Coordinated brain activation supports spatial learning and decision-making

Specialized brain activation “replays” the possible routes that rats can take as they navigate a space, helping them keep track of the paths they’ve already taken and choose among the routes that they can take next, according to a National Institutes of Health-funded study published in the journal Neuron.

“These findings reveal an internal ‘replay’ process in the brain that allows animals to learn from past experiences to form memories of paths leading toward goals, and subsequently to recall these paths for planning future decisions,” said Shantanu Jadhav, Ph.D., assistant professor at Brandeis University, Waltham, Massachusetts, and senior author of the study. “These results help us better understand how coordinated activation at the level of neurons can contribute to the complex processes involved in learning and decision-making.”

The hippocampus, a structure located in the middle of the brain, is critical to learning and memory and contains specialized “place” cells that relay information about location and orientation in space.
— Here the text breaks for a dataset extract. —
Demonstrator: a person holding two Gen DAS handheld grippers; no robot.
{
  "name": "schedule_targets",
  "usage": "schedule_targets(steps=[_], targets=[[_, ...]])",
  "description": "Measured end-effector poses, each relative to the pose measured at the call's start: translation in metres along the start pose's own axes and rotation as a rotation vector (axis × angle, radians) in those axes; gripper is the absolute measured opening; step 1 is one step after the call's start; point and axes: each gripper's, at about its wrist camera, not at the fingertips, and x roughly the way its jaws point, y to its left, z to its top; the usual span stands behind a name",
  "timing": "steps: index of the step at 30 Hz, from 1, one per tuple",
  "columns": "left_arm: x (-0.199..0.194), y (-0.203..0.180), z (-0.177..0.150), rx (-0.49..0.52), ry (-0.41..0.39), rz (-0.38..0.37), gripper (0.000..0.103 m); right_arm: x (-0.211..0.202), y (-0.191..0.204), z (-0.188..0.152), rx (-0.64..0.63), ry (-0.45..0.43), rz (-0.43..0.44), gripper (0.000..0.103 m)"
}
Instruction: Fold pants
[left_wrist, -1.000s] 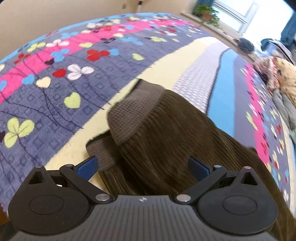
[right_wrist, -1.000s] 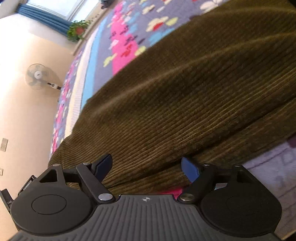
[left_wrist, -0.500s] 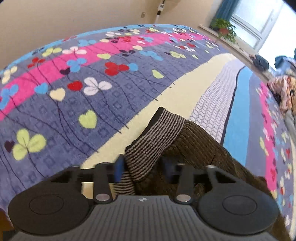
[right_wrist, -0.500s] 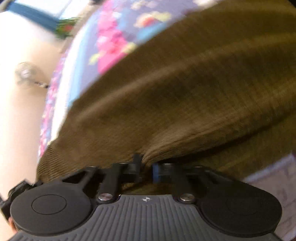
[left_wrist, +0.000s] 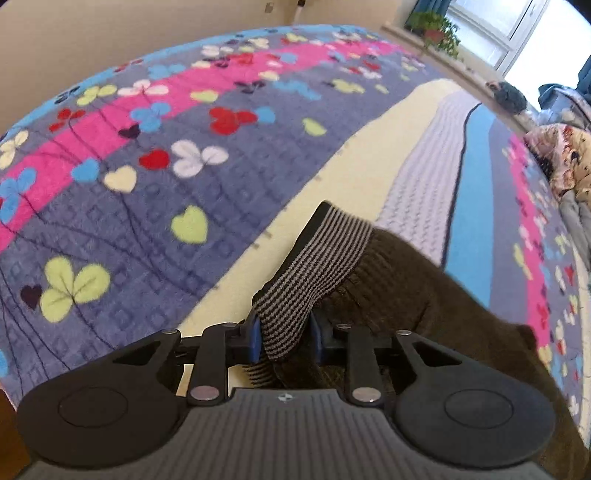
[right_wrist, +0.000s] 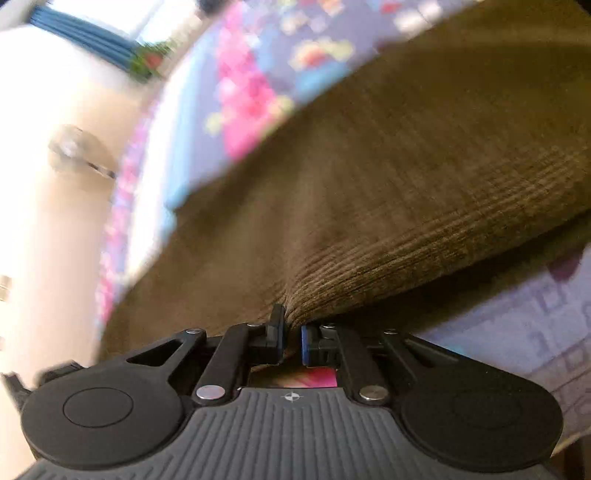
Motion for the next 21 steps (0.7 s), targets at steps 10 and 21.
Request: schedule_targets(steps=[10,21], targets=[[-0.003,-0.003,-0.004,0.035,-0.023,0.045,0.052,0.011,-0.02,0.002,0.065,0.038,-0.001,0.011],[-0.057,-0.036,-0.016,0.102,-0.163,0.053,0.103,-0.045,0.043,0.052,-0.24,0.047,-0.037,0.082]])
These place cells show specific patterns of activity during navigation that can be “replayed” later in forward or reverse order, almost as if the brain were fast-forwarding or rewinding through routes the rats have taken.

In previous research, Jadhav and colleagues had discovered these replay events, marked by bursts of neural activity called sharp-wave ripples, lead to coordinated activity in the hippocampus and the prefrontal cortex, an area of the brain just behind the forehead that is involved in decision-making.
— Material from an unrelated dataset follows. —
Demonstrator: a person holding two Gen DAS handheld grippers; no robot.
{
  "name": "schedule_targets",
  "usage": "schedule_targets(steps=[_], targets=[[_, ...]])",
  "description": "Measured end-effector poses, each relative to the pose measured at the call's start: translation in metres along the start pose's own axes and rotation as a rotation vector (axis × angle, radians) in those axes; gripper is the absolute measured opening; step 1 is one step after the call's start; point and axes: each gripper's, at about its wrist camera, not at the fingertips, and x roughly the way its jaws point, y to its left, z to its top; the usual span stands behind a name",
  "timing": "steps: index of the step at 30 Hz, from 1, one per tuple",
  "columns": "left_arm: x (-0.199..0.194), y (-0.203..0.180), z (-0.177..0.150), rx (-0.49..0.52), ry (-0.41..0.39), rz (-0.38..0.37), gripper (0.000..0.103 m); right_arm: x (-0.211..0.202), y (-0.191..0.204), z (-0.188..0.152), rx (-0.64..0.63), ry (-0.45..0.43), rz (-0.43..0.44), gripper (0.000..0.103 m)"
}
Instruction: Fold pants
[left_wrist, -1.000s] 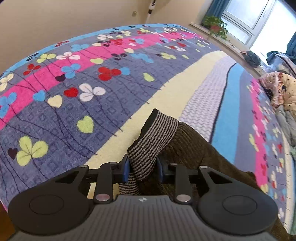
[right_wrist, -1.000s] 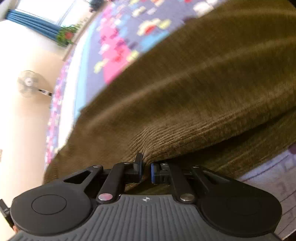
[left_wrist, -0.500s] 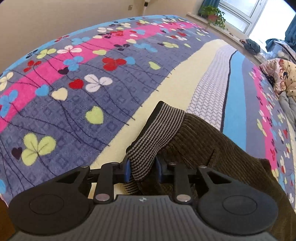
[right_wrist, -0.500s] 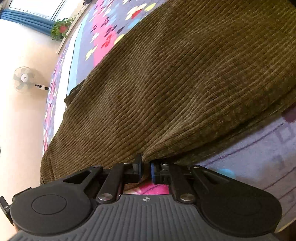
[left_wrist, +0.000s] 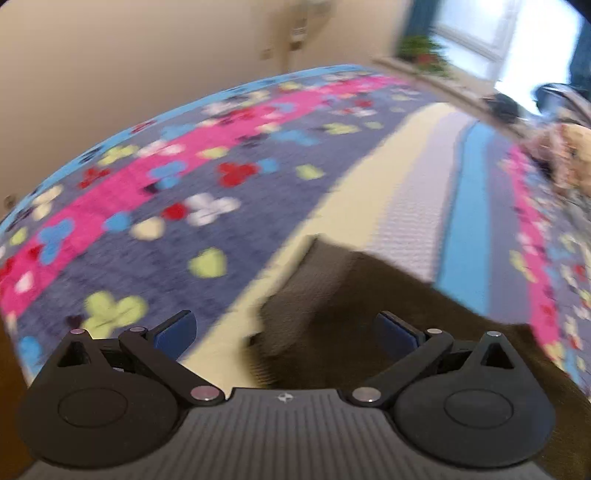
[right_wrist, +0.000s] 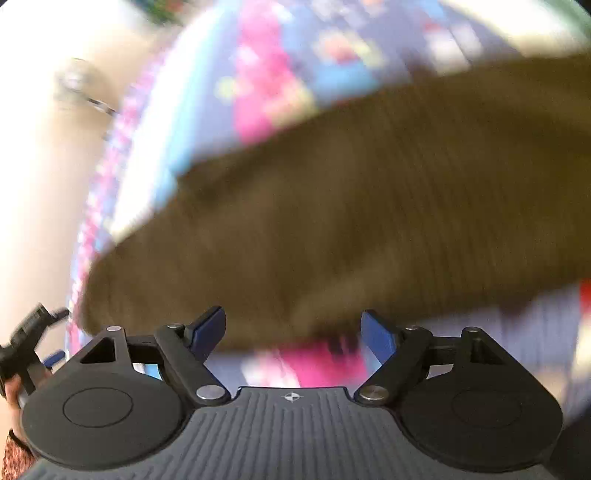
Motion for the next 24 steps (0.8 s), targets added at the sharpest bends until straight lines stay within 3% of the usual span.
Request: schedule_targets(steps=[5,8,13,14,15,17,19,24], targets=[[0.014,-0.053,-0.013,0.138,0.035,-0.168,0.103,0.033,0.073,0.077,-0.24,-0.108,0.107,0.066],[0.028,-0.06,-0.024,0.181,0.048,-0.173,0.103,0.081,0.112,0.104,-0.346,-0.081,0.148,0.059],[0.059,-0.035,-0.031,0.112,0.127,-0.167,0.103,0.168,0.151,0.124,-0.502,0.009,0.04,0.055],[0.063,-0.03,-0.033,0.101,0.133,-0.185,0.103,0.176,0.151,0.119,-0.521,0.038,0.021,0.04],[0.063,-0.025,-0.033,0.1,0.131,-0.197,0.103,0.191,0.156,0.119,-0.545,0.077,0.002,0.007],[0.065,-0.023,-0.035,0.115,0.123,-0.206,0.103,0.201,0.162,0.113,-0.627,0.104,-0.037,0.007],[0.068,-0.025,-0.035,0.135,0.118,-0.203,0.103,0.202,0.171,0.105,-0.703,0.035,-0.05,0.006],[0.068,-0.029,-0.04,0.16,0.103,-0.195,0.103,0.23,0.164,0.113,-0.62,-0.018,-0.08,0.006]])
But how these forward and reverse replay events influence actual learning and decision-making over time remained unclear. To find out, Jadhav and co-first authors Justin D. Shin and Wenbo Tang continuously recorded the rats’ brain activity as the rats learned how to navigate a special W-shaped maze over the course of one day. This allowed the investigators to see how neural representations changed as the rats were learning.

The researchers trained the rats over eight sessions to follow paths according to two rules—a simple rule and a complex rule—giving the rats a reward whenever they reached the correct destination. The simple rule required remembering the start and end locations of the maze paths. The complex rule depended on working memory, requiring that the rats remember the previous path in order to choose the next destination.
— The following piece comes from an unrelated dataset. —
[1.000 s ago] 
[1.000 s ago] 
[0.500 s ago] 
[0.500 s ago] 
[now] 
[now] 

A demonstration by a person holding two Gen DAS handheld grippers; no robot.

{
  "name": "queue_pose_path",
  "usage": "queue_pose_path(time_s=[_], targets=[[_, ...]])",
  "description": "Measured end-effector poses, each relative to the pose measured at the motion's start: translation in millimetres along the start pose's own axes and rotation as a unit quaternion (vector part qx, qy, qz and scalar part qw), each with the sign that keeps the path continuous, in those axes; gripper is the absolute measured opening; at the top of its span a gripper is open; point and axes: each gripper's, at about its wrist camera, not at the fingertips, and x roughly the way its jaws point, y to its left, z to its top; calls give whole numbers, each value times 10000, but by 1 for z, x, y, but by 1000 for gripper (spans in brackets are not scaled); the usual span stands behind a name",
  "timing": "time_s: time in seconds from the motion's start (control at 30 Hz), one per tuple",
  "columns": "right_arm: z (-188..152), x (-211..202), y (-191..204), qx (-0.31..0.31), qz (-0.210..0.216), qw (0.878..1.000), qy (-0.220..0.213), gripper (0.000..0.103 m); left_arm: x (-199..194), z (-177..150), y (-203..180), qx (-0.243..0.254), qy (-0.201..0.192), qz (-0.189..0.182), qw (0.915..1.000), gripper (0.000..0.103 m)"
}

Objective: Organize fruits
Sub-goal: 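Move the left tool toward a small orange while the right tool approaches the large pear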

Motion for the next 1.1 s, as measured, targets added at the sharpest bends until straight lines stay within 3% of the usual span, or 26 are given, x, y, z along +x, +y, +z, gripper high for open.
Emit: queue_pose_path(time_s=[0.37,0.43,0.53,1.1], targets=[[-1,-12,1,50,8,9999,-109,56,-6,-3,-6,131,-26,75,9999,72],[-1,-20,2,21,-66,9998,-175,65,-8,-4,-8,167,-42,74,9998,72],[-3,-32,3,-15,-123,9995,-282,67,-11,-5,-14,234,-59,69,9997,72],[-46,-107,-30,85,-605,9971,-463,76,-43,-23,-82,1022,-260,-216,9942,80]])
The scientists focused their analyses on moments of transition when the rats had paused in between completing one path and choosing the next one. As the researchers expected, replay events in the hippocampus showed reactivation of past paths in a reverse order, as if on rewind, and showed reactivation of the possible future paths in a forward order, as if on fast forward.

The forward and reverse replay patterns were so robust that the researchers could use the recordings to predict where the rats had paused in the W-shaped maze. Continuous recordings of brain activity throughout the entire task revealed shifts in activation patterns as the rats learned the simple rule. At different stages of learning, the researchers could use reverse replay and forward replay patterns to predict the path the animals had just taken and where they were about to go next, respectively. These shifts indicated that reverse replay was important for learning from the previous path, especially in the early stages of learning, while forward replay was important for planning for the next route, especially in the later stages of learning.

Activation patterns related to learning the complex working-memory rule were more consistent over time: Reverse replay events reactivated all possible past choices and forward replay events reactivated all possible future options throughout the learning process.

However, when the researchers looked at coordination between replay events in the hippocampus and the prefrontal cortex, they found that the coordinated reactivation in the two brain areas was correlated with the rats’ actual choices—that is, reactivation was stronger for replay of paths that the rats took than for the paths they didn’t take.

Together, the findings suggest that coordinated replay across the hippocampus and prefrontal cortex serves an important function in spatial learning and memory-guided decision-making. Specifically, the results suggest that reverse replay is likely to support the ability to reflect on and evaluate paths that have led to goals in the past, whereas forward replay seems to support the ability to think ahead and plan choices that will lead to goals in the future.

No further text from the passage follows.